- [Dataset records]
= = = = =
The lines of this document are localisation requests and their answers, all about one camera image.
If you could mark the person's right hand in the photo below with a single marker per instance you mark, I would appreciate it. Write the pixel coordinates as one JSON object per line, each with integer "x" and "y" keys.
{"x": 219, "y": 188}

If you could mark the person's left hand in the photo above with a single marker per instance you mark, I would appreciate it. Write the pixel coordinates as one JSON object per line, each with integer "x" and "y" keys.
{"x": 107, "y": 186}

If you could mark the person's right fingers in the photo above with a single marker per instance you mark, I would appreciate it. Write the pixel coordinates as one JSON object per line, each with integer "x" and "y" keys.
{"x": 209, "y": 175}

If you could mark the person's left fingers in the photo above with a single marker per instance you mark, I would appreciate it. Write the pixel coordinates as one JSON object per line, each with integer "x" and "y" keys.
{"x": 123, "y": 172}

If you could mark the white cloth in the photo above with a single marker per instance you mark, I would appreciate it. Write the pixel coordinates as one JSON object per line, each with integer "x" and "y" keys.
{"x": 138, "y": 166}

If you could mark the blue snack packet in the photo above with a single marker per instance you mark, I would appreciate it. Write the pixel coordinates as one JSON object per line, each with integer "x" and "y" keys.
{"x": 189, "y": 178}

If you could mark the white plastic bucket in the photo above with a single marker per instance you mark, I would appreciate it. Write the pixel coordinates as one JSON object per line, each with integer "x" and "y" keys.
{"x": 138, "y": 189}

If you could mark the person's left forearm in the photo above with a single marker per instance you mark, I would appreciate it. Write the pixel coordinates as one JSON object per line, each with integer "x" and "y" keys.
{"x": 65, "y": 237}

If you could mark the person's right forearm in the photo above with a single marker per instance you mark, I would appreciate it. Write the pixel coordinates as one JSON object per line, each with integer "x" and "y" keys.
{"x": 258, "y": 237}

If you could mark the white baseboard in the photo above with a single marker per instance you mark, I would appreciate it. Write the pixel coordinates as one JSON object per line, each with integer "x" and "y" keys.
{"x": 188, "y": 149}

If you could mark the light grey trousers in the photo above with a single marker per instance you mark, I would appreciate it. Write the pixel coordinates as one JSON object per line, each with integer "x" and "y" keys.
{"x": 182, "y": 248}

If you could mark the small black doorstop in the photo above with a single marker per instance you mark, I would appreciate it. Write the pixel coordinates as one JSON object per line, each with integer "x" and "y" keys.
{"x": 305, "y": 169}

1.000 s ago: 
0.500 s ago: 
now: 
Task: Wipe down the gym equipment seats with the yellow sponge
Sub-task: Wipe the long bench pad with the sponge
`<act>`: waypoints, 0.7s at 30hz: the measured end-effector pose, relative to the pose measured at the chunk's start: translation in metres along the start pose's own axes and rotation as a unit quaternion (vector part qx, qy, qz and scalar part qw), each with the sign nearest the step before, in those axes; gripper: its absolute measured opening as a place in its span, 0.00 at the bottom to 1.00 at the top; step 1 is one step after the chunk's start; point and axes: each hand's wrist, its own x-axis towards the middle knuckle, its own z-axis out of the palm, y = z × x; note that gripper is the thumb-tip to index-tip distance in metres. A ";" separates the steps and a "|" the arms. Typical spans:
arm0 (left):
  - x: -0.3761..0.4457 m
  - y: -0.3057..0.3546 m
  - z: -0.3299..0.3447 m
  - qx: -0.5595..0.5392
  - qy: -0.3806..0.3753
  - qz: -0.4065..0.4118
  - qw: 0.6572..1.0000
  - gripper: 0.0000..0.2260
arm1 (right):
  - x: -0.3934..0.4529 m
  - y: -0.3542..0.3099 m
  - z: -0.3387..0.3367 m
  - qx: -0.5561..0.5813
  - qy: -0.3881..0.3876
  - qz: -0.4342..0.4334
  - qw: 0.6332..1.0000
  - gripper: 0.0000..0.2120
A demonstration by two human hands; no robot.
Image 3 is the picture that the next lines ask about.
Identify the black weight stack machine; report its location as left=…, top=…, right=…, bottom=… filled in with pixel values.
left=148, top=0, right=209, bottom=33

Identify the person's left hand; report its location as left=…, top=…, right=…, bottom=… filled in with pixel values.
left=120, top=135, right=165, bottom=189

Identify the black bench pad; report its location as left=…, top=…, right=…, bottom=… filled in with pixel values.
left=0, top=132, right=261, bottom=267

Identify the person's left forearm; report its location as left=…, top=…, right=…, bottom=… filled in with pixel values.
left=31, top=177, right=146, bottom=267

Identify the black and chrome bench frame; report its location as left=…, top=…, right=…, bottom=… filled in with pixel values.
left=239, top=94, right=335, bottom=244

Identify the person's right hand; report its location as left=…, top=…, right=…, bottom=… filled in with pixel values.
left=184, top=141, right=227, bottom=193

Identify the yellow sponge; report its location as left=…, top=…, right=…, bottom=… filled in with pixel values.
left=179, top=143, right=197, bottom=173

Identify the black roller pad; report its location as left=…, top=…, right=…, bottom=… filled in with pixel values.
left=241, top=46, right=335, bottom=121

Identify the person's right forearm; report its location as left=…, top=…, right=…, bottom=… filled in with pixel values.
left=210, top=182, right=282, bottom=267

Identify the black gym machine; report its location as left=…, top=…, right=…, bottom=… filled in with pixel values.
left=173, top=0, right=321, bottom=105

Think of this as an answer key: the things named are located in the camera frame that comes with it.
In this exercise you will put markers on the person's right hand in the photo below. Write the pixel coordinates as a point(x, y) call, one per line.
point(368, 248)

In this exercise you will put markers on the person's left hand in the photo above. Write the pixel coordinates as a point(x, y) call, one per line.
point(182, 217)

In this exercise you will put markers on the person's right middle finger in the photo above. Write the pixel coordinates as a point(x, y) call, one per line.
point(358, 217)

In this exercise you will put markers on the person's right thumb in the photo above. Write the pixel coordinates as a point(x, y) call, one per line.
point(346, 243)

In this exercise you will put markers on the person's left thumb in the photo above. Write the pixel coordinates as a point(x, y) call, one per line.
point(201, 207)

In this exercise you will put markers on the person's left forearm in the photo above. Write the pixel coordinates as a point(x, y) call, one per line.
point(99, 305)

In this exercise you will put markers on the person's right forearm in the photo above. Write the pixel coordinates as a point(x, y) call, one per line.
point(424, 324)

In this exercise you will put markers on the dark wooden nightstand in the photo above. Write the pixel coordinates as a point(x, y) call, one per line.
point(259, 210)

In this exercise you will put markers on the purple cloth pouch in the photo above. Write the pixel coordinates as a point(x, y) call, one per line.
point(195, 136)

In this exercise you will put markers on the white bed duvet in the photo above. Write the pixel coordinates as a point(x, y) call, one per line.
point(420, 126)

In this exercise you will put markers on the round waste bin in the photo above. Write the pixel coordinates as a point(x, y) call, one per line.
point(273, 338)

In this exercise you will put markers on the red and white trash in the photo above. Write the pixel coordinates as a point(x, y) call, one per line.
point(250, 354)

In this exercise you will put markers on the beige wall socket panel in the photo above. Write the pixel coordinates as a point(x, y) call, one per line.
= = = = =
- [Prompt] When a line in the records above holds "about", that line is to be reported.

- [Answer below]
The lines of this document are localisation requests and their answers, all about one camera image.
Image 3 is the picture that the next lines ask about.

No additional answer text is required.